Jerry Carney Jerry Carney

LOUISVILLE, KY (WAVE) - "The position of General Electric at this time is that they do not comment on speculative press reports." That was the message from former Mayor Jerry Abramson six years ago. Now, the community is hearing the same thing from Mayor Greg Fischer following news that GE's appliance business may be up for sale. A report that is leaving thousands of local workers nervous.

"Concerned. They're very concerned right now," said Jerry Carney, the President of IUE-CWA Local 83761.

A Bloomberg article released Wednesday cited anonymous sources saying the electronics giant is in talks with potential buyers.

[PREVIOUS STORY: Bloomberg: GE attempting to sell appliance business]

"This is something that they've looked at for several years now," Bloomberg reporter and author of the article, David Welch said.

We tracked Welch down to find out how credible a possible sale is.

"Whether or not they get a deal done remains to be seen.
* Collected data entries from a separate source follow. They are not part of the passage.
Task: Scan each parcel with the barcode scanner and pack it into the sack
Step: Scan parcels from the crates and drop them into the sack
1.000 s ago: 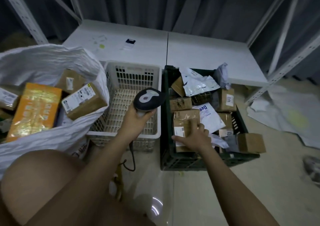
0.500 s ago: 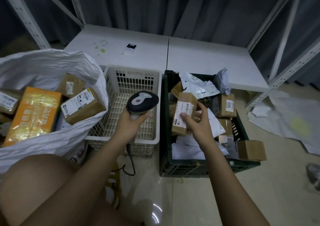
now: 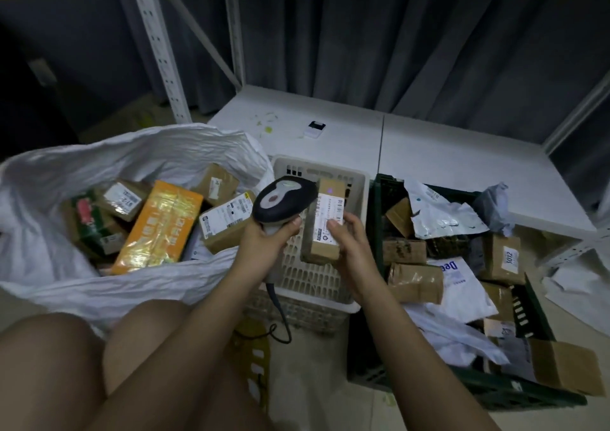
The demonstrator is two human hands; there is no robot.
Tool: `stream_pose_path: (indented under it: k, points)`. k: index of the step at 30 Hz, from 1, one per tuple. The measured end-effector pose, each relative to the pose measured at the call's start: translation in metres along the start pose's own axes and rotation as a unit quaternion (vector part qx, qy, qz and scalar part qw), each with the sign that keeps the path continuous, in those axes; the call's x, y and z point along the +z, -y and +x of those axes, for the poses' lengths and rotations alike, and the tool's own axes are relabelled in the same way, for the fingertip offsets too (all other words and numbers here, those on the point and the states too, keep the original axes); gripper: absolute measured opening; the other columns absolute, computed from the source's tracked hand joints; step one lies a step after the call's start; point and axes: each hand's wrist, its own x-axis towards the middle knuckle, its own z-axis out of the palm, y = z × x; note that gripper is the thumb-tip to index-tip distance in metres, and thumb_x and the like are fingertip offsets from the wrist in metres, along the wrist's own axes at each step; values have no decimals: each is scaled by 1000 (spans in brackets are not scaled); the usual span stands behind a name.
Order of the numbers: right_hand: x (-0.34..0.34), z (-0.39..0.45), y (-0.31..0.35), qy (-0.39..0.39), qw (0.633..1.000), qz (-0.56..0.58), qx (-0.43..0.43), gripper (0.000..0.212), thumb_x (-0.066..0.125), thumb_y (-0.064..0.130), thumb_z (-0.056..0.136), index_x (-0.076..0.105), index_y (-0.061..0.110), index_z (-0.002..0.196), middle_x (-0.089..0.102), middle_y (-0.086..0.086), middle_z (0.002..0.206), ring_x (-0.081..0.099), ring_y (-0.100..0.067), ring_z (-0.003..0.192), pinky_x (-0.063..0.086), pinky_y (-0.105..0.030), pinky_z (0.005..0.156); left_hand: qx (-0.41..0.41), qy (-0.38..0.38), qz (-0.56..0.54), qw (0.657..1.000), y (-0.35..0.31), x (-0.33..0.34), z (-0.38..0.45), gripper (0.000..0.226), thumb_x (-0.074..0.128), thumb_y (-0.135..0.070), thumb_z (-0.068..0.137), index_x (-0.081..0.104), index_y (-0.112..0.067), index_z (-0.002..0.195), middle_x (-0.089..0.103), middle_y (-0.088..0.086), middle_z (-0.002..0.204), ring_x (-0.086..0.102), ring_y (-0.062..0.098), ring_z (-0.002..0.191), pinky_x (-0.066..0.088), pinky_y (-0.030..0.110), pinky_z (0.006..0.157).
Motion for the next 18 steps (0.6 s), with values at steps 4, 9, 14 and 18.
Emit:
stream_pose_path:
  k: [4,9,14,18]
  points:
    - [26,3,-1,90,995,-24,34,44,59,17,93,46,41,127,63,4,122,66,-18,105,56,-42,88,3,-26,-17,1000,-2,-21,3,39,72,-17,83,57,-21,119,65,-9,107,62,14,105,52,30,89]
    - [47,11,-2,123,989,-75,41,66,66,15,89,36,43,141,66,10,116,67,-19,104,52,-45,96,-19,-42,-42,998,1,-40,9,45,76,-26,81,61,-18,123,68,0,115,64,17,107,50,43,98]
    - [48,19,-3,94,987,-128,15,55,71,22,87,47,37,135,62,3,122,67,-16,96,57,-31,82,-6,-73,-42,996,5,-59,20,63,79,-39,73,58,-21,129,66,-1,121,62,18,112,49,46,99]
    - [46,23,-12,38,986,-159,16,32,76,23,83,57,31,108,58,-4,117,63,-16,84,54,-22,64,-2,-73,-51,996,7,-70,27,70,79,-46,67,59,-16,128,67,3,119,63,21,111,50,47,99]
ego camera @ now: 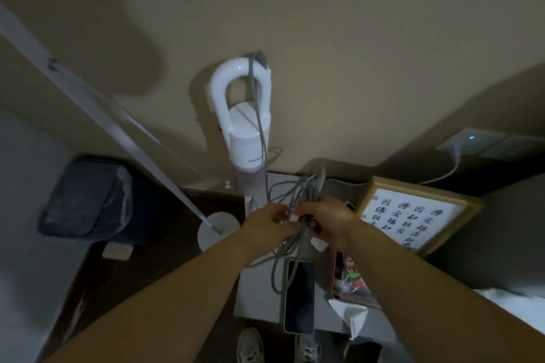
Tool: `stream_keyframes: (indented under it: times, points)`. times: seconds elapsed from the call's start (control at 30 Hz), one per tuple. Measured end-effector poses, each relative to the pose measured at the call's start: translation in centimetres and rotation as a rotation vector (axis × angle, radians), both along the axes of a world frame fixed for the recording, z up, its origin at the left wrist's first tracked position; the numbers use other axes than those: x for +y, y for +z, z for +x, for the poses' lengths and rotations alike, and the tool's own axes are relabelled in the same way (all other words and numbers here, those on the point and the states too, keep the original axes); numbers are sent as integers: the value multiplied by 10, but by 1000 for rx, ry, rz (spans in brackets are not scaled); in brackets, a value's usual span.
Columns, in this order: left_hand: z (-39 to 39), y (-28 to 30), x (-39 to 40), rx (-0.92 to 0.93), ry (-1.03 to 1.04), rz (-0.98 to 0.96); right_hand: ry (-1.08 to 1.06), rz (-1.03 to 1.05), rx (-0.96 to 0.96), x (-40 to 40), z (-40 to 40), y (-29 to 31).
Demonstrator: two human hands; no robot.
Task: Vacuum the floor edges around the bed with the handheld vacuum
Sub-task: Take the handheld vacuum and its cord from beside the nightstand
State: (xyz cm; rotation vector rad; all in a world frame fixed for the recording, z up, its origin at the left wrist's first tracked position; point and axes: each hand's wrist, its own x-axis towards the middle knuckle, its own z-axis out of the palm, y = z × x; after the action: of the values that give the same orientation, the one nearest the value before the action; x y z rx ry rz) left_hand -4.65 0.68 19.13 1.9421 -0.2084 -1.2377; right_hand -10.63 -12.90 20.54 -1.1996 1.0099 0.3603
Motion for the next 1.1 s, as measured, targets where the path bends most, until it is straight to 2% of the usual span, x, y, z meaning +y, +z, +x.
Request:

But it's on the block," he said.

In 2008, GE tried to sell but there were no takers. The country was in the midst of a recession.

Since then, GE bought into the park investing a $1 billion, opening a new manufacturing plant at Appliance Park and expanding its workforce to 6,000.

Many of the newer employees had been through layoffs before.

"A lot of them come from places that closed down, and a lot of them come from, you know, they went a long time in this recession without a job," Carney said.

The company spends $370 million on payroll a year in Louisville. The site stretches over 900 acres and even has its own zip code. Carney said he is telling workers not to panic, "I told them to stay calm and wait until an announcement happens."

But Carney is stepping down. His last day on the job will be Monday. He said the move has been in the works for months and has nothing to do with the latest news, but his departure may add to the nervousness for workers.

The Bloomberg story doesn't mention what companies may be interested.

"It'll be interesting to see how this plays out. And look, if they don't get the price they want, then maybe they don't sell it," Welch said.